Griffin will be the first to tell you that no matter how seamless she may have made the transition appear, coming to grips with her new role is a daily battle at best. "It's definitely very difficult," said Griffin who plays year-round for Seacoast United and plans to play next year on the college level.

"Just watching and knowing that I want to be out there so badly. Eventually it will be better, but right now it's still pretty hard."

Still, if there is a silver lining to be found for Griffin it's that she may just be getting an early introduction to a future calling.

"I definitely would love to (coach) some day," she said. "I love working with younger kids and I have had the chance to work at some camps, which I really enjoyed." One younger kid who could see Griffin shining in that role is the same player she shares the breakfast table with each morning.

"She has always been very positive and is such a motivational person," said Kelley Griffin. "It's very difficult to see her (on the sidelines), but it's going to make us work harder."
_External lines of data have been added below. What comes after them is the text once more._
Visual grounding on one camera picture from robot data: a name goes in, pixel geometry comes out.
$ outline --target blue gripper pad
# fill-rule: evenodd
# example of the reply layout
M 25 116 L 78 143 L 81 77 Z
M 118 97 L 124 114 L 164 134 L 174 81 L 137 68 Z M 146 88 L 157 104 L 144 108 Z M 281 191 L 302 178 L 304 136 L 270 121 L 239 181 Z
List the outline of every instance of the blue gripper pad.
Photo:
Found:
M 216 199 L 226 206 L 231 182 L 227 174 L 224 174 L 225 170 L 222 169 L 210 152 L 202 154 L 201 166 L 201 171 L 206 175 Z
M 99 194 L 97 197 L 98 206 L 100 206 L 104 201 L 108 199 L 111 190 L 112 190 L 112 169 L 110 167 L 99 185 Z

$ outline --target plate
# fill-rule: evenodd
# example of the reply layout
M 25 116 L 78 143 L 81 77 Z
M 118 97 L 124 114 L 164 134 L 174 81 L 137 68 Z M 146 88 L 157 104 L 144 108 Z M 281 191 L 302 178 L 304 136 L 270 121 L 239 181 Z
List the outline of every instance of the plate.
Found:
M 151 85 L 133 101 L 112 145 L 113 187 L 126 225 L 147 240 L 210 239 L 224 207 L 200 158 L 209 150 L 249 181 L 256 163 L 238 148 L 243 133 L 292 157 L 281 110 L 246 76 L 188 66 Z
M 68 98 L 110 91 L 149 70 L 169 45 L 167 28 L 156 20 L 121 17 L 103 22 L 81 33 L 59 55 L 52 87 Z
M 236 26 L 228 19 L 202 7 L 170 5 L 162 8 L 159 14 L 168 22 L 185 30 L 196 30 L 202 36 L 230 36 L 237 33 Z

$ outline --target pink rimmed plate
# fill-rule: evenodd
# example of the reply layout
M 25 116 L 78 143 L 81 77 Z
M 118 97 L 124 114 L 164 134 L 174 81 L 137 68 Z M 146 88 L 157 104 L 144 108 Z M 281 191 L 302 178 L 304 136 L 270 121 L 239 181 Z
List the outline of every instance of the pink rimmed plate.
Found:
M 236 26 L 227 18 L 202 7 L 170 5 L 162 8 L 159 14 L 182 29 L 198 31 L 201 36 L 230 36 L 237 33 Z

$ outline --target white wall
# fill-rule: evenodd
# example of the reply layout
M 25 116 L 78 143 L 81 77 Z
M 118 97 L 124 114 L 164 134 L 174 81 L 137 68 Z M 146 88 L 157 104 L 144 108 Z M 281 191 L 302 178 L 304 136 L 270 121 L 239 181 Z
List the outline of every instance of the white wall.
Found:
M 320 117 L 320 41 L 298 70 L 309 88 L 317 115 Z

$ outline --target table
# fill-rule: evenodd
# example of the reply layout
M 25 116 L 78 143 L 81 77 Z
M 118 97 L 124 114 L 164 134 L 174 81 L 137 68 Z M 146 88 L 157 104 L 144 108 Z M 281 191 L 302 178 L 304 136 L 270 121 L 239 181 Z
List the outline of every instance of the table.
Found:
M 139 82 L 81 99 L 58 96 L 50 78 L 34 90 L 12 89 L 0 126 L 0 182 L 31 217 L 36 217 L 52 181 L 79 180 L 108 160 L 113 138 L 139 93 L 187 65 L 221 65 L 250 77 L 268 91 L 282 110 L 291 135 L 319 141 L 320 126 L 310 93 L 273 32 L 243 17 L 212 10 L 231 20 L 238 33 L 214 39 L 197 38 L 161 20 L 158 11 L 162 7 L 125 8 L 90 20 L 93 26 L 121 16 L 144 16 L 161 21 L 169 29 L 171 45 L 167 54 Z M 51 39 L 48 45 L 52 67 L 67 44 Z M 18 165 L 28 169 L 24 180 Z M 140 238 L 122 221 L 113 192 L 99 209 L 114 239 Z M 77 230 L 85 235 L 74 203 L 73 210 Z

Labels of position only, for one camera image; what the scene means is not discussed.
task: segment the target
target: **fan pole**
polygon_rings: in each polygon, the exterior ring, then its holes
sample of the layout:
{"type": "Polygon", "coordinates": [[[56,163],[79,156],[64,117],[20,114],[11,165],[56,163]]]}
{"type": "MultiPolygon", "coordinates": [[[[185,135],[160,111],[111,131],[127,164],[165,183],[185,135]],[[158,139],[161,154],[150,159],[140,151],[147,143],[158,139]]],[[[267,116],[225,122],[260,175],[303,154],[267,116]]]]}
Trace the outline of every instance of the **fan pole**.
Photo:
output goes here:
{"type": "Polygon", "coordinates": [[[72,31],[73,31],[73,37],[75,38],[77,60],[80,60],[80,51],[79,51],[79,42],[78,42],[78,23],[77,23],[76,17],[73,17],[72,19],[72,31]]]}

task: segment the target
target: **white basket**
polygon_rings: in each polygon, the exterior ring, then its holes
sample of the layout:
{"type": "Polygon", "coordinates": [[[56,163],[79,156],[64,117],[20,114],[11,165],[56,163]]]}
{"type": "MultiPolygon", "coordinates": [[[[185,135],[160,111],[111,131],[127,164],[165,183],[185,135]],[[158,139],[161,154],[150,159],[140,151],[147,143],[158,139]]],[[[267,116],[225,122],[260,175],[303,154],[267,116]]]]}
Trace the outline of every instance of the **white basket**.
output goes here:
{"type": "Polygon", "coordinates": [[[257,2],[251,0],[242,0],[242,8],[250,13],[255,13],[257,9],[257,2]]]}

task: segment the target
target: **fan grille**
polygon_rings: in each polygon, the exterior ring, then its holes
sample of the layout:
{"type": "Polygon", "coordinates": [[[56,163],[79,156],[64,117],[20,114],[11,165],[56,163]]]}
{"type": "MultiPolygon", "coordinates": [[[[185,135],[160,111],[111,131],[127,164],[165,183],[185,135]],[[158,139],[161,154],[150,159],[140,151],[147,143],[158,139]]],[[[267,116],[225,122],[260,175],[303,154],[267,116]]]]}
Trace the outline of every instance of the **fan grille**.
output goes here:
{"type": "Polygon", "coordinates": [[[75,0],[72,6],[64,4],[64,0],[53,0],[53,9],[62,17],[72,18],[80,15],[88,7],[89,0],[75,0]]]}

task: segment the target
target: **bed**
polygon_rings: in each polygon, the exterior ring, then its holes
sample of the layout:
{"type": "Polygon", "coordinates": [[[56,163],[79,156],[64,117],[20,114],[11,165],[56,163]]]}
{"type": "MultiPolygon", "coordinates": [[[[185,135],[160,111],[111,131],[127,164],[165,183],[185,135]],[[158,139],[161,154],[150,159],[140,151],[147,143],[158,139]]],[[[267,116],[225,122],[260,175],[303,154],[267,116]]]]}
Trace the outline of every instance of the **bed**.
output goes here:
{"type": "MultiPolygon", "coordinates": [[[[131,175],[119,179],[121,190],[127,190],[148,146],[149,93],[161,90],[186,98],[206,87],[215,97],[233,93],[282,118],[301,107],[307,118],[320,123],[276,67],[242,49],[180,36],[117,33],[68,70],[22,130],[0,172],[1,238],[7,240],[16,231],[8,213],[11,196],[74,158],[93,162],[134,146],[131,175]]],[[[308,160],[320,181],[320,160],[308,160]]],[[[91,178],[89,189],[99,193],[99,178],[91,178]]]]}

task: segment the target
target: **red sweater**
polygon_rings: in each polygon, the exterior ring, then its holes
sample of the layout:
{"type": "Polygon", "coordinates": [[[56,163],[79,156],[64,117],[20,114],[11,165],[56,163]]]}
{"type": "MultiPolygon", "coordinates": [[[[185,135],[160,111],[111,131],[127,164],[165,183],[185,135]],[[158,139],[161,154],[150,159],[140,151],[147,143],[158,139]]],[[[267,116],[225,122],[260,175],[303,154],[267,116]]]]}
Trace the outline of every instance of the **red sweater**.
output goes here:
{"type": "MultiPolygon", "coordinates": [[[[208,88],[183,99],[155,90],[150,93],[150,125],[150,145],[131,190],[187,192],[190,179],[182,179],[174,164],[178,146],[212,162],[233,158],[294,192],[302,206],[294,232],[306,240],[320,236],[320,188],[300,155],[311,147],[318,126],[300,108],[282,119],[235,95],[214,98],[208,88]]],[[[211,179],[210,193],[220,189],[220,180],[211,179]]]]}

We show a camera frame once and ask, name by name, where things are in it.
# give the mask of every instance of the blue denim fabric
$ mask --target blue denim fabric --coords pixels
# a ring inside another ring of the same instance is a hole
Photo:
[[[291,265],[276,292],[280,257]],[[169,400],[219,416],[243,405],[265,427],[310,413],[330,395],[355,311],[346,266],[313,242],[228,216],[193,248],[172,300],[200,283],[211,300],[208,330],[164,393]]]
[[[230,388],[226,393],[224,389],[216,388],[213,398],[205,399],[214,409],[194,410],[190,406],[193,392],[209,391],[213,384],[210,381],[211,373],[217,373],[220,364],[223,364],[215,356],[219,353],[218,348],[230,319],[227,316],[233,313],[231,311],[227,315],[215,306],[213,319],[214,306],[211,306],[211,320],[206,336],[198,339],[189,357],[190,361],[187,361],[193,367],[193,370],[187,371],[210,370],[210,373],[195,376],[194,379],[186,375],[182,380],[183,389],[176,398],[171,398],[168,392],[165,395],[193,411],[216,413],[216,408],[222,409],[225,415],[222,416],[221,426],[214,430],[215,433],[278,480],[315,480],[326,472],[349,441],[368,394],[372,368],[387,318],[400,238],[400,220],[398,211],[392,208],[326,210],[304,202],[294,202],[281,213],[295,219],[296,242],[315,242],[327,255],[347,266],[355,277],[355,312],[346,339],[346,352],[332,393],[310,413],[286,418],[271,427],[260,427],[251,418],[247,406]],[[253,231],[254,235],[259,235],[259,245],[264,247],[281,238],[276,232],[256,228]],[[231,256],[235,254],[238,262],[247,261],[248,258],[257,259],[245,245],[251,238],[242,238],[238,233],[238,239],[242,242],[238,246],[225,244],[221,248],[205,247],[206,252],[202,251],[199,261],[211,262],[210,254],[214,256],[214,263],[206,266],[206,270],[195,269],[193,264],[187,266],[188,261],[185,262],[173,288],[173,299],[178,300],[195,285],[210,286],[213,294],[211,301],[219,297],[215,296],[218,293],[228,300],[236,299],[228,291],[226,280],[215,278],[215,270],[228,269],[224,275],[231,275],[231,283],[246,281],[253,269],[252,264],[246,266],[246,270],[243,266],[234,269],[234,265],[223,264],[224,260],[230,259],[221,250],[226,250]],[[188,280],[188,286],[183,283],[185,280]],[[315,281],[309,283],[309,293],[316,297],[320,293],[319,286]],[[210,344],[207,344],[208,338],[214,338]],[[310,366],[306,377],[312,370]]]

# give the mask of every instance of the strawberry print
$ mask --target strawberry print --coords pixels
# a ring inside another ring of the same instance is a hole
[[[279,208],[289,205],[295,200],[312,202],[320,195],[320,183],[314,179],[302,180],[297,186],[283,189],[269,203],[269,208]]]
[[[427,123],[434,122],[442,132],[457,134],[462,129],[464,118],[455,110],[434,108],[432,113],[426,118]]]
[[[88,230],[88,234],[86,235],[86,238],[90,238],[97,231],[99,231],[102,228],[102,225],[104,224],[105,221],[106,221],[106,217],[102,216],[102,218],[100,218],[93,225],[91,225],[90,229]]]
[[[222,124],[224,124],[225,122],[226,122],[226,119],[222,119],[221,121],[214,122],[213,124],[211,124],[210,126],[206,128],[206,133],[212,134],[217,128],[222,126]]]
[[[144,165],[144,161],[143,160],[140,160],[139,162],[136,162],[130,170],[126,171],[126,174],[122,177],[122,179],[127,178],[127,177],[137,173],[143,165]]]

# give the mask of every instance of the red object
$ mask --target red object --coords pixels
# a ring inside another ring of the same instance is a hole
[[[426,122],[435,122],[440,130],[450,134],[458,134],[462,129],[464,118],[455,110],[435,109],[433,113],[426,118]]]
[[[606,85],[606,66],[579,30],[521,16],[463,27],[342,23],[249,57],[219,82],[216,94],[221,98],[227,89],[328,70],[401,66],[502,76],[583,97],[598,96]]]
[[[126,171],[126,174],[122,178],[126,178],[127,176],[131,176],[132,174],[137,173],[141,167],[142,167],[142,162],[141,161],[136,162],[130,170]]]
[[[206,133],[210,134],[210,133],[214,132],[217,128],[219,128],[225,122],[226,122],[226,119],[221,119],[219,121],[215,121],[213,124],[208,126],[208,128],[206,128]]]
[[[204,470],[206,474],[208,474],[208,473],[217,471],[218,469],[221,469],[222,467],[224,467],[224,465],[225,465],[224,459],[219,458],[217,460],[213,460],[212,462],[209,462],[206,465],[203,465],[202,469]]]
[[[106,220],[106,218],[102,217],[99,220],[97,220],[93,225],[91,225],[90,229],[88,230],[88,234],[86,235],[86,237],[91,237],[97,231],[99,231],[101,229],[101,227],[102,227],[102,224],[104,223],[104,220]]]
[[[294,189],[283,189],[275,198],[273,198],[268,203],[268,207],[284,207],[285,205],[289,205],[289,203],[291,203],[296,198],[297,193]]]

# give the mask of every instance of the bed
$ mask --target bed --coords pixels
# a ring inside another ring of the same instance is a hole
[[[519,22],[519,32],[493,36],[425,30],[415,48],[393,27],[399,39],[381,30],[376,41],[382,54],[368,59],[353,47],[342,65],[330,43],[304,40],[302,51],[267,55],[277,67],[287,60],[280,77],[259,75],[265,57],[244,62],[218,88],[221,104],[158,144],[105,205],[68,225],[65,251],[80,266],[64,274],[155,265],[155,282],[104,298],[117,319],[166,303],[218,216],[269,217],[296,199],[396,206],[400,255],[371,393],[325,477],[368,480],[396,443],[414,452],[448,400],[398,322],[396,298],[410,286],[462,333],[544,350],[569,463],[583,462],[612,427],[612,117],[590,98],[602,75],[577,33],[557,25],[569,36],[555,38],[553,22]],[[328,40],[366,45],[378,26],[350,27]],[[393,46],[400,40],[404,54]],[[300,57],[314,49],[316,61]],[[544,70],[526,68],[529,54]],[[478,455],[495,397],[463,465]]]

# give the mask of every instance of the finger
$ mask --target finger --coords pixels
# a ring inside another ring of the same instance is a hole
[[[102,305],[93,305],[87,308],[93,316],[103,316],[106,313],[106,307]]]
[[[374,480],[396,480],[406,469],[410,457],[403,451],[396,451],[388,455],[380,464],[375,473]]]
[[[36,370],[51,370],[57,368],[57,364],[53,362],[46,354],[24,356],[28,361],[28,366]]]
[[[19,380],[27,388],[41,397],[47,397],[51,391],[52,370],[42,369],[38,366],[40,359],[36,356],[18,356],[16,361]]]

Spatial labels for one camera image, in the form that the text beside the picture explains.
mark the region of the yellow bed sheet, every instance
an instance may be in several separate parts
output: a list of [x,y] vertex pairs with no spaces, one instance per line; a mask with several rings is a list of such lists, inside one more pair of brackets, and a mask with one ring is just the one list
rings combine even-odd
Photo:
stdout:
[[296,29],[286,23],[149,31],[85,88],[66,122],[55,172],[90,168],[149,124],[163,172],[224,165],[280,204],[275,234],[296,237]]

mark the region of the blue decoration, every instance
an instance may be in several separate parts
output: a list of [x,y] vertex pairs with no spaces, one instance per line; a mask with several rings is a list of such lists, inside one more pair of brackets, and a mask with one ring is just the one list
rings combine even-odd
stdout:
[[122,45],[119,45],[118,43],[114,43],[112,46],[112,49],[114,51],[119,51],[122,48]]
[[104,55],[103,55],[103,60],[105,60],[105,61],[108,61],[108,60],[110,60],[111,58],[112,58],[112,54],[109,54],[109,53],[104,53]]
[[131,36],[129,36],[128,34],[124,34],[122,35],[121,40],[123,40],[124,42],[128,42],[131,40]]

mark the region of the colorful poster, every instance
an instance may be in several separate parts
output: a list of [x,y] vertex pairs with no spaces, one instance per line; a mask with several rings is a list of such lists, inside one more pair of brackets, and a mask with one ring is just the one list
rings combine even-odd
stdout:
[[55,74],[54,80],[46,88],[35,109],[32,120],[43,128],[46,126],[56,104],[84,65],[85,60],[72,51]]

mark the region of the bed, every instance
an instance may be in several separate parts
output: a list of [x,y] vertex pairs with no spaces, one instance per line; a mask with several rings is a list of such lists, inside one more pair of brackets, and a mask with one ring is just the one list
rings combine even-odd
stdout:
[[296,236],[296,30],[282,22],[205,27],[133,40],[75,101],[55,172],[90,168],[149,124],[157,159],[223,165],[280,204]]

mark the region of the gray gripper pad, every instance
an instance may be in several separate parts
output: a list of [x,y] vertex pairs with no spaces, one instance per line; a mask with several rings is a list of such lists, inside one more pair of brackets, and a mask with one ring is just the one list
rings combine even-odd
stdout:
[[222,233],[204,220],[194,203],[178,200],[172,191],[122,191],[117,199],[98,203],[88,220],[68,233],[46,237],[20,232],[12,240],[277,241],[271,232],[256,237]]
Erin Griffin is scheduled to have surgery on her knee next week and expects to be ready for preseason workouts on a college soccer field next August, if not sooner. Tremblay, who has been an assistant with the Lancers since Griffin's freshman year, sees no problem with that timeline.

"I definitely see Erin playing on the next level," said the coach. "I don't think there is anyone who is more aggressive to the ball in Class L than Erin and I would put her desire to win against anyone in Class L as well."

And as far as dealing with adversity goes? Well, you would probably have to give the senior striker/assistant coach the nod there as well.

What is an ACL tear? A tear of the ACL occurs most often during sporting activities when an athlete suddenly pivots, causing excessive rotational forces on the ligament.

What are the signs of an ACL tear?
A sudden giving way of the knee often accompanied by hearing a "pop" at the time of the injury, sudden swelling of the knee joint and pain in the knee when walking.

What is the surgical procedure?
ACL reconstruction surgery is usually not performed until several weeks after the injury. The torn ligament must be entirely removed and a new ligament is created out of other healthy tissue.

What is the recovery time?
A recovering patient can expect to be on crutches for two to three weeks and the total recovery time for athletes returning to high-demand sports like soccer and basketball is seven months.